** Aim of the task **
Say how many lines of the listing below include "shirt". Write only that number.

** Provided data **
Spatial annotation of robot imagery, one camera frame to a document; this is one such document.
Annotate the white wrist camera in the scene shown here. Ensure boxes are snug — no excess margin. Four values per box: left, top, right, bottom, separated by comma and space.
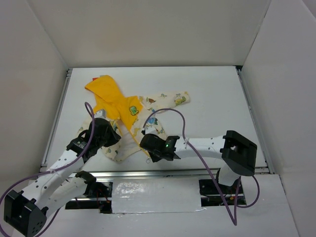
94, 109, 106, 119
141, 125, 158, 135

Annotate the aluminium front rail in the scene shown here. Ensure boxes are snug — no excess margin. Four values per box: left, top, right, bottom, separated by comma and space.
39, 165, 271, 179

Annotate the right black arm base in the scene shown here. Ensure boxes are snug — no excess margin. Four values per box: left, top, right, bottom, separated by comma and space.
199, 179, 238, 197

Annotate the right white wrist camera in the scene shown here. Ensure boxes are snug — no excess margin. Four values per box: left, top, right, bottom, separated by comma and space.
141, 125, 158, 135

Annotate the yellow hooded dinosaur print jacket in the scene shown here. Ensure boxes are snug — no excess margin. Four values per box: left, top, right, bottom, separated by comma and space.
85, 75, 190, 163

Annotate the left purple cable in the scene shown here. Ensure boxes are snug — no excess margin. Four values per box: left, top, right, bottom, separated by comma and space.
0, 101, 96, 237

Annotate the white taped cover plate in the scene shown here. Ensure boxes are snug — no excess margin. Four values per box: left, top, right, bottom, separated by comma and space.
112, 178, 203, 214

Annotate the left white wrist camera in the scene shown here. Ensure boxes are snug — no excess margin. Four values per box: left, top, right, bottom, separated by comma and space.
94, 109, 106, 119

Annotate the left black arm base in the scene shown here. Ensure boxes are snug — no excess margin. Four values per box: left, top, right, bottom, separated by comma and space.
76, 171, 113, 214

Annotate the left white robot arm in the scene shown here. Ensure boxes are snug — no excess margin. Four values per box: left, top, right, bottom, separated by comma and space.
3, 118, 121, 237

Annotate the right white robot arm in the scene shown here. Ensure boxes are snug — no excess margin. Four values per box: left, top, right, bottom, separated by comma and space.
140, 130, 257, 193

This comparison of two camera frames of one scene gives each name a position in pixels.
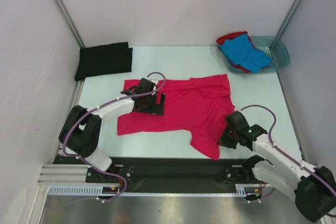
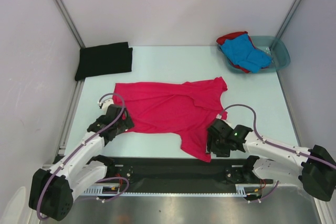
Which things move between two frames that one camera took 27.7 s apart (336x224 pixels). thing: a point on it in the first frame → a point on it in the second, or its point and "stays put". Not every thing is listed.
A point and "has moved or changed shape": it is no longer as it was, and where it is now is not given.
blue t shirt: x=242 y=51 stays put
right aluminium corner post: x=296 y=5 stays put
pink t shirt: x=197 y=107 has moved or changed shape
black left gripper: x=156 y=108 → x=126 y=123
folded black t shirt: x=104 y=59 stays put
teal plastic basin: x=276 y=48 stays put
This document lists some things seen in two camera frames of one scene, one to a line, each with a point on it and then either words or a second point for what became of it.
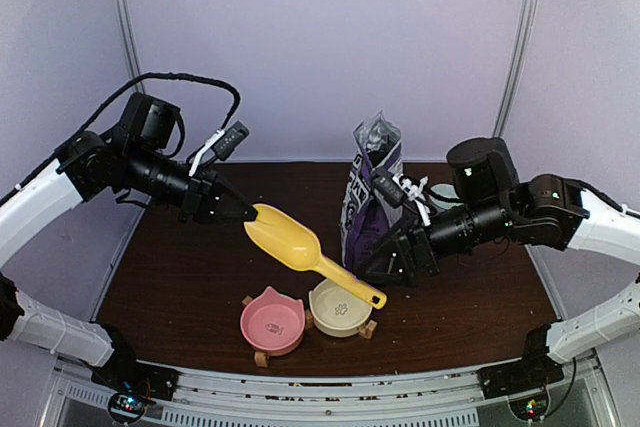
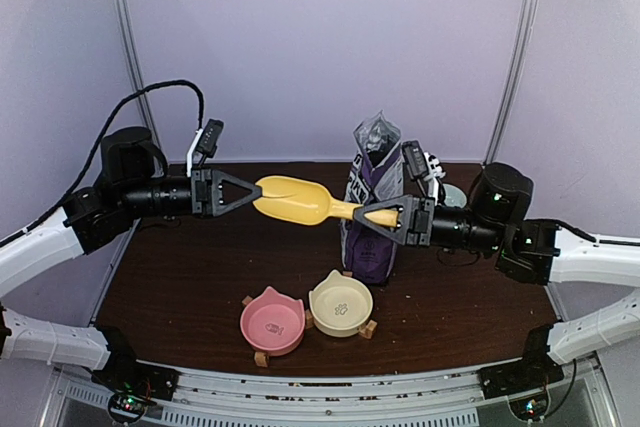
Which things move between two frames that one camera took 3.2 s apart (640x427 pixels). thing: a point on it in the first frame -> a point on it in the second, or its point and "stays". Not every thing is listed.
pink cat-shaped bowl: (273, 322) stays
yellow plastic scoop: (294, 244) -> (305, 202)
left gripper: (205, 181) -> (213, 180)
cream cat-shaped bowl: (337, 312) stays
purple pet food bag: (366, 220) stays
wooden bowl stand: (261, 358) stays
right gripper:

** Output of the exercise **
3